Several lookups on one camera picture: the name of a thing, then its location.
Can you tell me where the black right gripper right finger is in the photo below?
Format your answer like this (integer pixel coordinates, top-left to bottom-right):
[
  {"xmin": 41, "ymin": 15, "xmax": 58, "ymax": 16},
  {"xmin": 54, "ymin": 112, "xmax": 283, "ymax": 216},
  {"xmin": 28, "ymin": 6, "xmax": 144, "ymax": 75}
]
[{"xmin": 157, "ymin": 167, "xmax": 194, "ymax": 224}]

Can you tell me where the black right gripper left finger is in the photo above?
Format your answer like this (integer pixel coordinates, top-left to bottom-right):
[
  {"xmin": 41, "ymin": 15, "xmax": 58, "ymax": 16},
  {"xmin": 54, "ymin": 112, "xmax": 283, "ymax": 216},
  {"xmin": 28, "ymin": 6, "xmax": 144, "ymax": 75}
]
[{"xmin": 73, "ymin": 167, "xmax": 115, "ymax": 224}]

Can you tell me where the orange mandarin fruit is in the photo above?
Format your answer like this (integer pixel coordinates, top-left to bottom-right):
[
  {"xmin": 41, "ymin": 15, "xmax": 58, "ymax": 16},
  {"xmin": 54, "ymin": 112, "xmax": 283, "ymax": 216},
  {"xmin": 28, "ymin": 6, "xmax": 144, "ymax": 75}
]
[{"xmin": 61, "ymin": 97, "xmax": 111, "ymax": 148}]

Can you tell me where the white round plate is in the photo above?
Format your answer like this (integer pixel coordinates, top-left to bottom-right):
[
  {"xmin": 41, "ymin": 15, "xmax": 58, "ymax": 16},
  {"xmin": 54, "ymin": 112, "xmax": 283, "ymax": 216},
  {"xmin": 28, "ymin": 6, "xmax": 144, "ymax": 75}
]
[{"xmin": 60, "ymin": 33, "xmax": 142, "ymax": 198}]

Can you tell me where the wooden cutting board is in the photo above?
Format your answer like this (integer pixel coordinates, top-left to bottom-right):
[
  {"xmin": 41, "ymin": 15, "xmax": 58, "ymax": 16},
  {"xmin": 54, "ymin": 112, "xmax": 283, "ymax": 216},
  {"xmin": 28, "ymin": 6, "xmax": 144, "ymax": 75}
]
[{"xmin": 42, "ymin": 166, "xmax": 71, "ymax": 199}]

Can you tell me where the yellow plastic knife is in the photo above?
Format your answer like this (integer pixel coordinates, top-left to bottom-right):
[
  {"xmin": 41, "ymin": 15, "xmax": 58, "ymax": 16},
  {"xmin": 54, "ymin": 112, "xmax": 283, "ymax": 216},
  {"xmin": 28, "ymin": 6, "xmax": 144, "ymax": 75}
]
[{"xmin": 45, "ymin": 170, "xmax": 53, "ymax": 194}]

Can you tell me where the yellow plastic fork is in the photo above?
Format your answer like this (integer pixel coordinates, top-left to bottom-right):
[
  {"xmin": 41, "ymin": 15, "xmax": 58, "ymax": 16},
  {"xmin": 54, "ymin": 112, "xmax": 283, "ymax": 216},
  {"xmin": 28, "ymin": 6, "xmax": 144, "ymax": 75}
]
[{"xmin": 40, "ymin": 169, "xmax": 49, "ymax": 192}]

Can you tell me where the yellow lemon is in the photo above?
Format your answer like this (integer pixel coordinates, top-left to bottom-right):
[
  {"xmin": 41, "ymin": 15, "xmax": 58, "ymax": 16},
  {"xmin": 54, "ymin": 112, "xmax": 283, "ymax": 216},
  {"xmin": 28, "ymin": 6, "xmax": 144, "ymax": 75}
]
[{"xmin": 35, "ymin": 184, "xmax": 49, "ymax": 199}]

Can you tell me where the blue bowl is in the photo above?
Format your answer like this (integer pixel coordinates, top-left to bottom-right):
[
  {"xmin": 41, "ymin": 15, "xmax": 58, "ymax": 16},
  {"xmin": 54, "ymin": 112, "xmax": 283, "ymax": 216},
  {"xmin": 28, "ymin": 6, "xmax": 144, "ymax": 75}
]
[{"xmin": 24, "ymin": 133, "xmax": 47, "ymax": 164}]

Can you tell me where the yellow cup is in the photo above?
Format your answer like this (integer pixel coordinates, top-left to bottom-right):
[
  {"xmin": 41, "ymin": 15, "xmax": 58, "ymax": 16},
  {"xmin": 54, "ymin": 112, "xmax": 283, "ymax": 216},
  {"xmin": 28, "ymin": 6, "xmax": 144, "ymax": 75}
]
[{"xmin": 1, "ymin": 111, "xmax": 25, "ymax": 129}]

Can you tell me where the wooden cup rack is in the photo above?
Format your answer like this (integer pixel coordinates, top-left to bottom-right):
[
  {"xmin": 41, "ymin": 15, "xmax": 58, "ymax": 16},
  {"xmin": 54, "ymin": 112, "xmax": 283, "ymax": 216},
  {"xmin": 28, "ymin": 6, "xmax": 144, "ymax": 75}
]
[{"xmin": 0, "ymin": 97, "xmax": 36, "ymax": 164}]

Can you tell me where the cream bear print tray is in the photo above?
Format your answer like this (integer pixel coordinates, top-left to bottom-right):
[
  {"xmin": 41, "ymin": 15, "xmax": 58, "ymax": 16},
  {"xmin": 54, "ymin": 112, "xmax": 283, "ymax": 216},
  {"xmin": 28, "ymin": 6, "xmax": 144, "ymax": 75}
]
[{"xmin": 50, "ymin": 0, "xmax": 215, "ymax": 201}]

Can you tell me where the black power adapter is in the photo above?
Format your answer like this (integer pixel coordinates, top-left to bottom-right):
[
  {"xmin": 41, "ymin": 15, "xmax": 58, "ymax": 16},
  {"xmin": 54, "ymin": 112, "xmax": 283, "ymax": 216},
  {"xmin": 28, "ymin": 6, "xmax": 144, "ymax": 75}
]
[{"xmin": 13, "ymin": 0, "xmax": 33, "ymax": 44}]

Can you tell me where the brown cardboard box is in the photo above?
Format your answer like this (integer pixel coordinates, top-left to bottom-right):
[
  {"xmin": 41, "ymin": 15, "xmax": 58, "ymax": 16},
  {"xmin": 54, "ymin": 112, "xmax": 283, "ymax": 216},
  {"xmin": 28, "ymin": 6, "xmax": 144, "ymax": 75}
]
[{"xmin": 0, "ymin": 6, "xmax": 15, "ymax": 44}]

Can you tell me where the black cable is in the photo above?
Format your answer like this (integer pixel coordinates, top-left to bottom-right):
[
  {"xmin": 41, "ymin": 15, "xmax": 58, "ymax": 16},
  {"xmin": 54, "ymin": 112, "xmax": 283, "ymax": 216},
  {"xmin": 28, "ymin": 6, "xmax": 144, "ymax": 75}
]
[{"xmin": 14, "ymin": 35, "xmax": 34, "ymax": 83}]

▶ **Work to be completed**
For this exercise, transcribe all the records exactly.

▶ **Result of this task**
Several lookups on one camera picture: the name of a thing, then its location.
Can you tell me where the black right gripper right finger is in the photo below?
Format your answer like this (integer pixel coordinates, top-left to bottom-right):
[
  {"xmin": 41, "ymin": 15, "xmax": 58, "ymax": 16},
  {"xmin": 54, "ymin": 112, "xmax": 283, "ymax": 216},
  {"xmin": 28, "ymin": 6, "xmax": 144, "ymax": 75}
]
[{"xmin": 157, "ymin": 167, "xmax": 194, "ymax": 224}]

Can you tell me where the black right gripper left finger is in the photo above?
Format your answer like this (integer pixel coordinates, top-left to bottom-right):
[
  {"xmin": 41, "ymin": 15, "xmax": 58, "ymax": 16},
  {"xmin": 54, "ymin": 112, "xmax": 283, "ymax": 216},
  {"xmin": 28, "ymin": 6, "xmax": 144, "ymax": 75}
]
[{"xmin": 73, "ymin": 167, "xmax": 115, "ymax": 224}]

Can you tell me where the orange mandarin fruit is in the photo above?
Format your answer like this (integer pixel coordinates, top-left to bottom-right):
[
  {"xmin": 41, "ymin": 15, "xmax": 58, "ymax": 16},
  {"xmin": 54, "ymin": 112, "xmax": 283, "ymax": 216},
  {"xmin": 28, "ymin": 6, "xmax": 144, "ymax": 75}
]
[{"xmin": 61, "ymin": 97, "xmax": 111, "ymax": 148}]

Can you tell me where the white round plate is in the photo above?
Format your answer like this (integer pixel coordinates, top-left to bottom-right):
[
  {"xmin": 41, "ymin": 15, "xmax": 58, "ymax": 16},
  {"xmin": 54, "ymin": 112, "xmax": 283, "ymax": 216},
  {"xmin": 28, "ymin": 6, "xmax": 144, "ymax": 75}
]
[{"xmin": 60, "ymin": 33, "xmax": 142, "ymax": 198}]

Can you tell me where the wooden cutting board is in the photo above?
Format your answer like this (integer pixel coordinates, top-left to bottom-right):
[
  {"xmin": 41, "ymin": 15, "xmax": 58, "ymax": 16},
  {"xmin": 54, "ymin": 112, "xmax": 283, "ymax": 216},
  {"xmin": 28, "ymin": 6, "xmax": 144, "ymax": 75}
]
[{"xmin": 42, "ymin": 166, "xmax": 71, "ymax": 199}]

Can you tell me where the yellow plastic knife is in the photo above?
Format your answer like this (integer pixel coordinates, top-left to bottom-right):
[
  {"xmin": 41, "ymin": 15, "xmax": 58, "ymax": 16},
  {"xmin": 54, "ymin": 112, "xmax": 283, "ymax": 216},
  {"xmin": 28, "ymin": 6, "xmax": 144, "ymax": 75}
]
[{"xmin": 45, "ymin": 170, "xmax": 53, "ymax": 194}]

Can you tell me where the yellow plastic fork is in the photo above?
Format your answer like this (integer pixel coordinates, top-left to bottom-right):
[
  {"xmin": 41, "ymin": 15, "xmax": 58, "ymax": 16},
  {"xmin": 54, "ymin": 112, "xmax": 283, "ymax": 216},
  {"xmin": 28, "ymin": 6, "xmax": 144, "ymax": 75}
]
[{"xmin": 40, "ymin": 169, "xmax": 49, "ymax": 192}]

Can you tell me where the yellow lemon is in the photo above?
Format your answer like this (integer pixel coordinates, top-left to bottom-right):
[
  {"xmin": 41, "ymin": 15, "xmax": 58, "ymax": 16},
  {"xmin": 54, "ymin": 112, "xmax": 283, "ymax": 216},
  {"xmin": 28, "ymin": 6, "xmax": 144, "ymax": 75}
]
[{"xmin": 35, "ymin": 184, "xmax": 49, "ymax": 199}]

Can you tell me where the blue bowl is in the photo above?
Format your answer like this (integer pixel coordinates, top-left to bottom-right):
[
  {"xmin": 41, "ymin": 15, "xmax": 58, "ymax": 16},
  {"xmin": 54, "ymin": 112, "xmax": 283, "ymax": 216},
  {"xmin": 28, "ymin": 6, "xmax": 144, "ymax": 75}
]
[{"xmin": 24, "ymin": 133, "xmax": 47, "ymax": 164}]

Can you tell me where the yellow cup is in the photo above?
Format your answer like this (integer pixel coordinates, top-left to bottom-right):
[
  {"xmin": 41, "ymin": 15, "xmax": 58, "ymax": 16},
  {"xmin": 54, "ymin": 112, "xmax": 283, "ymax": 216},
  {"xmin": 28, "ymin": 6, "xmax": 144, "ymax": 75}
]
[{"xmin": 1, "ymin": 111, "xmax": 25, "ymax": 129}]

Can you tell me where the wooden cup rack is in the photo above?
Format your answer like this (integer pixel coordinates, top-left to bottom-right):
[
  {"xmin": 41, "ymin": 15, "xmax": 58, "ymax": 16},
  {"xmin": 54, "ymin": 112, "xmax": 283, "ymax": 216},
  {"xmin": 28, "ymin": 6, "xmax": 144, "ymax": 75}
]
[{"xmin": 0, "ymin": 97, "xmax": 36, "ymax": 164}]

Can you tell me where the cream bear print tray is in the photo above?
Format your answer like this (integer pixel coordinates, top-left to bottom-right):
[
  {"xmin": 41, "ymin": 15, "xmax": 58, "ymax": 16},
  {"xmin": 54, "ymin": 112, "xmax": 283, "ymax": 216},
  {"xmin": 28, "ymin": 6, "xmax": 144, "ymax": 75}
]
[{"xmin": 50, "ymin": 0, "xmax": 215, "ymax": 201}]

Can you tell me where the black power adapter is in the photo above?
Format your answer like this (integer pixel coordinates, top-left to bottom-right):
[
  {"xmin": 41, "ymin": 15, "xmax": 58, "ymax": 16},
  {"xmin": 54, "ymin": 112, "xmax": 283, "ymax": 216},
  {"xmin": 28, "ymin": 6, "xmax": 144, "ymax": 75}
]
[{"xmin": 13, "ymin": 0, "xmax": 33, "ymax": 44}]

Can you tell me where the brown cardboard box is in the photo above?
Format your answer like this (integer pixel coordinates, top-left to bottom-right):
[
  {"xmin": 41, "ymin": 15, "xmax": 58, "ymax": 16},
  {"xmin": 54, "ymin": 112, "xmax": 283, "ymax": 216},
  {"xmin": 28, "ymin": 6, "xmax": 144, "ymax": 75}
]
[{"xmin": 0, "ymin": 6, "xmax": 15, "ymax": 44}]

Can you tell me where the black cable is in the photo above?
Format your answer like this (integer pixel coordinates, top-left to bottom-right):
[
  {"xmin": 41, "ymin": 15, "xmax": 58, "ymax": 16},
  {"xmin": 54, "ymin": 112, "xmax": 283, "ymax": 216},
  {"xmin": 28, "ymin": 6, "xmax": 144, "ymax": 75}
]
[{"xmin": 14, "ymin": 35, "xmax": 34, "ymax": 83}]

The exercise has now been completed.